A Brief About Ardythe Bullard’s Husband
Bullard’s late husband, Gale Eugene Sayers was born in Wichita on May 30, 1943. His father was a mechanic and car polisher, and his mother a homemaker. The family moved to Omaha when Gale was 8 or 9, giving him a chance to play in an organized football league for the first time.
Sayers was a two-time all-American at the University of Kansas. The Bears drafted him in late 1964.
Ardythe’s spouse went on to set records in his rookie season, gaining 2,272 all-purpose yards as a runner, receiver, and kick returner and scoring 22 touchdowns. Six came on a muddy field versus the San Francisco 49ers when he tied a single-game record that still stands.
What’s more, only Ernie Nevers, in 1929, and Dub Jones, in 1951, had recorded six touchdowns in an NFL game. Sayers contributed on an 80-yard screen pass, rushed for four touchdowns, and returned a punt 85 yards in the rain for his sixth.
In addition, Mr. Sayers was a first-team all-pro in each of his first five seasons, led the NFL in rushing in 1966 and 1969, and became the youngest player to get into the Hall of Fame, at age 34 in 1977.
After that knee injuries led him to retire. He had played seven seasons in the NFL.

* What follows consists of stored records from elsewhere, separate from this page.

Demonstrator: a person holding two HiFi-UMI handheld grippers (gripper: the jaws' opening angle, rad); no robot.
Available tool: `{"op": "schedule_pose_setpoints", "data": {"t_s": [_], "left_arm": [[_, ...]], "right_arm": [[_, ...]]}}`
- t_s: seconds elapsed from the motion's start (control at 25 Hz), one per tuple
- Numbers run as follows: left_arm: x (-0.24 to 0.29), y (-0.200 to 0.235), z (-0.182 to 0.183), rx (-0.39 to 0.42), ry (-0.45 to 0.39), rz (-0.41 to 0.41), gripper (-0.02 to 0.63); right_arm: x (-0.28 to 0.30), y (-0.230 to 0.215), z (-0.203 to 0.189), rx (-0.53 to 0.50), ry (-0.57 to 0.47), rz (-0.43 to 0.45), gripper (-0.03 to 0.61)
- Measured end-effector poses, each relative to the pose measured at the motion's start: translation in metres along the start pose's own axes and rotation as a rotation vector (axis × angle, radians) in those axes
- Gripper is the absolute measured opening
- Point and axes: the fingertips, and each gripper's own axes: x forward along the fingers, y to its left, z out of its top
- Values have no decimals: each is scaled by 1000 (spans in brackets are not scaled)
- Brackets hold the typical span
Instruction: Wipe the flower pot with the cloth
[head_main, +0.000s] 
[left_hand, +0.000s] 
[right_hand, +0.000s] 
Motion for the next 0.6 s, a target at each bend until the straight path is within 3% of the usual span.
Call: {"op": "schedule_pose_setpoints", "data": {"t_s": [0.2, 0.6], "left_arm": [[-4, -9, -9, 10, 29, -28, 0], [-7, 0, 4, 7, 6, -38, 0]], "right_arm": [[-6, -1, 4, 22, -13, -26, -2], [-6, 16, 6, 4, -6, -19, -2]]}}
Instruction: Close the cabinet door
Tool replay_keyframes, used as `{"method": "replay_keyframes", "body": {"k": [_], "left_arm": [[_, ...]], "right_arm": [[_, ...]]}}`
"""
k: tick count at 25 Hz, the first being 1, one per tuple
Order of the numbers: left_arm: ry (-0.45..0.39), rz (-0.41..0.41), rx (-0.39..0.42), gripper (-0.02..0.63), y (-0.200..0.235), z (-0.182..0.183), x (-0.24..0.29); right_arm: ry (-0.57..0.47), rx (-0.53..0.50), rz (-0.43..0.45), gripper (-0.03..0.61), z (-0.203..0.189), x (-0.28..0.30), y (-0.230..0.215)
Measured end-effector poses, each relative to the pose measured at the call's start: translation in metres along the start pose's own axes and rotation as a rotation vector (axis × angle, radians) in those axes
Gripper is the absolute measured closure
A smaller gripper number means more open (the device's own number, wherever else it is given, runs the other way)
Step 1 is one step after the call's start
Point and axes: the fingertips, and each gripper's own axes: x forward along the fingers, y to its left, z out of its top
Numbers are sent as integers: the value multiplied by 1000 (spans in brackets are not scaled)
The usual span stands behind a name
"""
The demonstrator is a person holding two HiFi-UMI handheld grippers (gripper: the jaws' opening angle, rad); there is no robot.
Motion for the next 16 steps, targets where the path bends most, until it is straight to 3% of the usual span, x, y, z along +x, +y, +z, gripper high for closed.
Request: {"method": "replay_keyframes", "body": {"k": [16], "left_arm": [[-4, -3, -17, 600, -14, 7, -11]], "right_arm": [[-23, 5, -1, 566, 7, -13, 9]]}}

After the NFL, Sayers returned to the University of Kansas as an assistant athletic director and student. He then finished his bachelor’s degree in physical education in 1975 and got a master’s degree in educational administration in 1977.

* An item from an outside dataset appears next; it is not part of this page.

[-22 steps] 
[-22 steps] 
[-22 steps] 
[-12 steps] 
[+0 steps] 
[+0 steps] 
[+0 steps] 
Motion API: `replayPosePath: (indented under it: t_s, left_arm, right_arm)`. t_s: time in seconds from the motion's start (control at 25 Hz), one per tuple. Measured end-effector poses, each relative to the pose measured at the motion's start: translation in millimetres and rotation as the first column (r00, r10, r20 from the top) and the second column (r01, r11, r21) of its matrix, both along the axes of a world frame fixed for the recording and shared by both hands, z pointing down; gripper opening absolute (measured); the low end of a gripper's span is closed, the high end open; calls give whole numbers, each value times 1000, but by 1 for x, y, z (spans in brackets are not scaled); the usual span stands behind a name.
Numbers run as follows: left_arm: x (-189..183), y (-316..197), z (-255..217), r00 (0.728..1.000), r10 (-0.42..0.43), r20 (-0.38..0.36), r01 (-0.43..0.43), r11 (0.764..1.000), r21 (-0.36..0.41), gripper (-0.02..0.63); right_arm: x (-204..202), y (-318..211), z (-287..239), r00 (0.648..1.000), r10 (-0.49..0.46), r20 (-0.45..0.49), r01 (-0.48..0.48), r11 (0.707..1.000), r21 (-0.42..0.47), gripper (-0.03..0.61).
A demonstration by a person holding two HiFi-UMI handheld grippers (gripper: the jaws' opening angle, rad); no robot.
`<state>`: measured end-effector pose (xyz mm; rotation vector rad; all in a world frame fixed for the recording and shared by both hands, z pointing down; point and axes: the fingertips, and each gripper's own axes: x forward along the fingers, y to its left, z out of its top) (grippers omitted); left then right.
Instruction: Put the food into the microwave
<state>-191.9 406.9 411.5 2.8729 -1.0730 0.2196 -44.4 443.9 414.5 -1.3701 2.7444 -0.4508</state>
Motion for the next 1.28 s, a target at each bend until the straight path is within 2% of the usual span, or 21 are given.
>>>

Sayers died on September 23, 2020, at the age of 77, after suffering from dementia for several years.
Her Husband Suffered From Dementia
In March 2017 Ardythe revealed Sayers had dementia, a diagnosis that she attributed in part to his playing career. She started noticing Sayers’ showing symptoms around 2013.
Every year, her husband traveled to the Mayo Clinic for his physical. By 2013, Ardythe feared something was terribly wrong.
Ms. Sayers revealed people used to see him and wondered what was wrong with him. Her husband didn’t take orders easily, especially from strangers. But eventually, Sayers needed a nurse in the home 24 hours a day.
At one point, he crashed before she could reach him, leaving a cut on his head.